= What you will do =
What number of lines in the material contain the word "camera"? Give that number alone.
━━━━━━━━━━
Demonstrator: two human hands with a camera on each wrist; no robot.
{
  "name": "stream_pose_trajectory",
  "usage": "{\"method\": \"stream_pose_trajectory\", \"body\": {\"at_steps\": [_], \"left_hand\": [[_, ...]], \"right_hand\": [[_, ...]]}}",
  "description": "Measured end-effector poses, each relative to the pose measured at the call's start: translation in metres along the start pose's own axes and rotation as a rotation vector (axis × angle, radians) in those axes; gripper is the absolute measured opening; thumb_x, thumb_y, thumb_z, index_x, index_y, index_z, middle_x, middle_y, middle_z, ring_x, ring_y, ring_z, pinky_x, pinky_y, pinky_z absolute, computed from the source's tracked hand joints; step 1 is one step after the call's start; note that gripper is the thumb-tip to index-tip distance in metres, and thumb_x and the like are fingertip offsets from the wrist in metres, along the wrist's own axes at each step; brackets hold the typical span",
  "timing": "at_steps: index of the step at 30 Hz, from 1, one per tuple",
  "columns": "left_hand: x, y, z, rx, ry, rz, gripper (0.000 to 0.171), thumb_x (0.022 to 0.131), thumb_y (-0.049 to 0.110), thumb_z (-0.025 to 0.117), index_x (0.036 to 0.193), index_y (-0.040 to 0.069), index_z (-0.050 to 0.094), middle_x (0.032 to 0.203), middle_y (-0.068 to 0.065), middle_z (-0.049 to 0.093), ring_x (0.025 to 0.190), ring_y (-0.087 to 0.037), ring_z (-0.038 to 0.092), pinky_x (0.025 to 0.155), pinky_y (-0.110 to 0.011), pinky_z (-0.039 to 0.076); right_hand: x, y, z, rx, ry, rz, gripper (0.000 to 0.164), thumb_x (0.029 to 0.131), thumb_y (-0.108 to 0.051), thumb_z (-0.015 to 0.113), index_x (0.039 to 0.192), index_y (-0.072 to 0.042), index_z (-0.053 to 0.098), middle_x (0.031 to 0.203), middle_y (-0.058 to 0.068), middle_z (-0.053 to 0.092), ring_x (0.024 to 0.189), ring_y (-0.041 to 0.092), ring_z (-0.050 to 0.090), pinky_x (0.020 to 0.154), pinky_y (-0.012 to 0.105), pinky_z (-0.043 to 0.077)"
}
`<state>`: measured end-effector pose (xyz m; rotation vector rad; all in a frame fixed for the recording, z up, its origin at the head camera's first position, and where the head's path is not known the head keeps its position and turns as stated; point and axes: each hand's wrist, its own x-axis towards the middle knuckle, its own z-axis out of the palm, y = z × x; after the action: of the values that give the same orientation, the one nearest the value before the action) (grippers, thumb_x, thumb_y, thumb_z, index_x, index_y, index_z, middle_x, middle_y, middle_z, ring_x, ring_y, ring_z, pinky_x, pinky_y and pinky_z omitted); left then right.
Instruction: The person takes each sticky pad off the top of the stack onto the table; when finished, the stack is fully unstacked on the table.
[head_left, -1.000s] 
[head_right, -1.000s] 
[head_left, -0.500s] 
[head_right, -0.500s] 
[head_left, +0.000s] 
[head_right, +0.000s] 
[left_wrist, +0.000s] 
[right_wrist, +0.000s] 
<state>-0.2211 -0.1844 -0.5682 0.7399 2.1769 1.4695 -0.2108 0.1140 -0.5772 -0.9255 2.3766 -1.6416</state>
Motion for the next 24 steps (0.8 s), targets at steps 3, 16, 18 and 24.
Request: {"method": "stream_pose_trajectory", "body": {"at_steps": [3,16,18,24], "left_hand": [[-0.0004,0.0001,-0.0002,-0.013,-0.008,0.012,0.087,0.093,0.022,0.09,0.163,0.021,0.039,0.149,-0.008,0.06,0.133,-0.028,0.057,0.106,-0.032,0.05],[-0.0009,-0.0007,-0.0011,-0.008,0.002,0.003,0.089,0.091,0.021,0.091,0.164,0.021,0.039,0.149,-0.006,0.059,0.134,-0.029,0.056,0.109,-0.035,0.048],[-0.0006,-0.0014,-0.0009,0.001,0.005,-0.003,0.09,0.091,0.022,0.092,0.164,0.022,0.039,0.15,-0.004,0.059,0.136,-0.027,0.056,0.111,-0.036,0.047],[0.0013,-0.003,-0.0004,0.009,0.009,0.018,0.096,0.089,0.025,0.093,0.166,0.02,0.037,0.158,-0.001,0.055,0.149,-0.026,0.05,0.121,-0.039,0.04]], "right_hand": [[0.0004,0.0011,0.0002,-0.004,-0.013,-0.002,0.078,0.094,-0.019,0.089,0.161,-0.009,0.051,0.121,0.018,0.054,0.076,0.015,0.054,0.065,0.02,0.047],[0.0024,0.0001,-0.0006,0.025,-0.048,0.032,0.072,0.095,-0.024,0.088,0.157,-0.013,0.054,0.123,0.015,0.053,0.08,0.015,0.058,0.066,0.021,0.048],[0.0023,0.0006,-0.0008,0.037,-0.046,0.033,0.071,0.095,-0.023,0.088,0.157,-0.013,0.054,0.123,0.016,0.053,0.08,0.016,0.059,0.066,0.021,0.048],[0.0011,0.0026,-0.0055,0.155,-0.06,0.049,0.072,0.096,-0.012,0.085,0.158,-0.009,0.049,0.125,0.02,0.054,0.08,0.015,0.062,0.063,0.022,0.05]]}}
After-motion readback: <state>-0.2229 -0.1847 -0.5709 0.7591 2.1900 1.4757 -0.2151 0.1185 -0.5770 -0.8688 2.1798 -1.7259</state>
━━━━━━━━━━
= The answer =
2